Moto3, Pedro Acosta: “Noi piloti siamo i pagliacci dello spettacolo”

Credits: Pedro Acosta Twitter

In una recente intervista rilasciata a El Confidencial, Pedro Acosta ha parlato a ruota libera delle criticità in Moto3 e di molto altro

È un Pedro Acosta senza freni quello che parla a El Confidencial, uno dei giornali online più famosi in Spagna. Nonostante la giovane età, l’attuale leader della Moto3 sembra avere le idee ben chiare tanto sulla carriera quanto sulla vita personale.

La verità è che le persone mi piacciono pochissimo. Non faccio molto caso a ciò che dicono, sono poche le persone a cui tengo.

Purtroppo dobbiamo vivere nel mondo. Alla fine è uno spettacolo, un circo, e noi piloti siamo i suoi pagliacci. Accade di tutto… ma ehi, mi piace sentire cosa dicono le persone di me, soprattutto i detrattori. Mi sento come se avessi un fan club che guarda ciò che faccio 24 ore su 24. Io li ascolto ma finisce lì. Chiunque può dirti cose buone o brutte però avere qualcuno che ti guarda costantemente e esprime una propria opinione è fantastico.

In verità non credo molto agli psicologi. Penso che non ci sia bisogno di qualcuno che ti dica “non ascoltare questo, non ascoltare quello”. Siamo in un campionato mondiale, sappiamo già cosa è meglio o peggio per noi stessi.

Un anno fa mi sono ritrovato senza squadra e a casa… le cose cambiano in fretta, no?
Forse sarei andato nelle derivate di serie ma di certo non avrei smesso di correre con le moto perché è l’unica cosa che voglio fare nella mia vita.

Quello che mi piace di meno nella Moto3 è la costante ricerca della scia, rimanendo praticamente fermo in pista. Sono un po’ stanco di questo modo di fare. Ormai hanno tutti la strategia del non fare niente ed aspettare qualcuno da inseguire nell’ultimo minuto utile. Questo rende falsato il livello del campionato. Passiamo più tempo a piedi che a guidare la moto.

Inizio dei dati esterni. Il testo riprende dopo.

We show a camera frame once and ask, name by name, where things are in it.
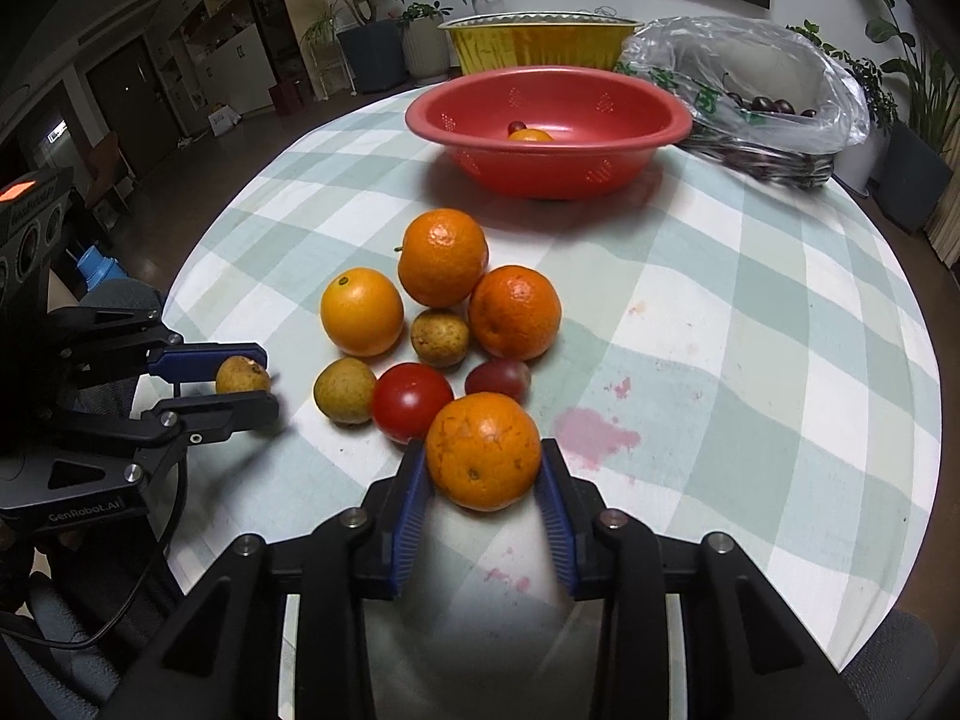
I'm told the large leaf plant dark pot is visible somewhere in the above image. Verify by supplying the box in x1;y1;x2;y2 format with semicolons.
866;0;958;234

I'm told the red plastic colander bowl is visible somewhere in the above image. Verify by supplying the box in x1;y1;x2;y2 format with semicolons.
405;67;692;200

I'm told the tall plant in dark pot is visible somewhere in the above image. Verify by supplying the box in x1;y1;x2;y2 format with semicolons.
329;0;407;94

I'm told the bushy plant in white pot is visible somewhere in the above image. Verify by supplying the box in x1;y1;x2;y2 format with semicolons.
784;18;902;197

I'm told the plant in white ribbed pot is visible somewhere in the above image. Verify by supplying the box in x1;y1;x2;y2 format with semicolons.
398;0;451;85

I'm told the white storage cabinet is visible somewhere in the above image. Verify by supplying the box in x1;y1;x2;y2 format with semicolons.
146;0;275;135

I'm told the smooth yellow orange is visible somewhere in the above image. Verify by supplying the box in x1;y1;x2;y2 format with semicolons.
319;266;404;358

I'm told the red grape tomato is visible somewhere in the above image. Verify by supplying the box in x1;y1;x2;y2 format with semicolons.
464;359;532;403

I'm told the green checkered tablecloth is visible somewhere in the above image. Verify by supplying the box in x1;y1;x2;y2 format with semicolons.
164;96;942;667

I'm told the gold foil bowl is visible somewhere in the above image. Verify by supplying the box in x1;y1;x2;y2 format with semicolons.
441;11;640;75

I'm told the clear plastic bag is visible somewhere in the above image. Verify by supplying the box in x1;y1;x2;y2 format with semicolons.
615;16;872;158

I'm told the pile of dark cherries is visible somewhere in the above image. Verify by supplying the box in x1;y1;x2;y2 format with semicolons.
727;91;817;117

Quando guardo una gara di Moto3 con i gruppi di 18 piloti mi dico che questo è uno spettacolo e noi siamo i suoi pagliacci. Forse lo spettatore si diverte di più ma noi piloti no. La parte importante è vendere e per farlo bisogna far vedere qualcosa si divertente allo spettatore. Manca la competizione vera e propria.
In campionati come la Formula 1 nessuno aspetta e tutti danno il massimo in ogni sessione.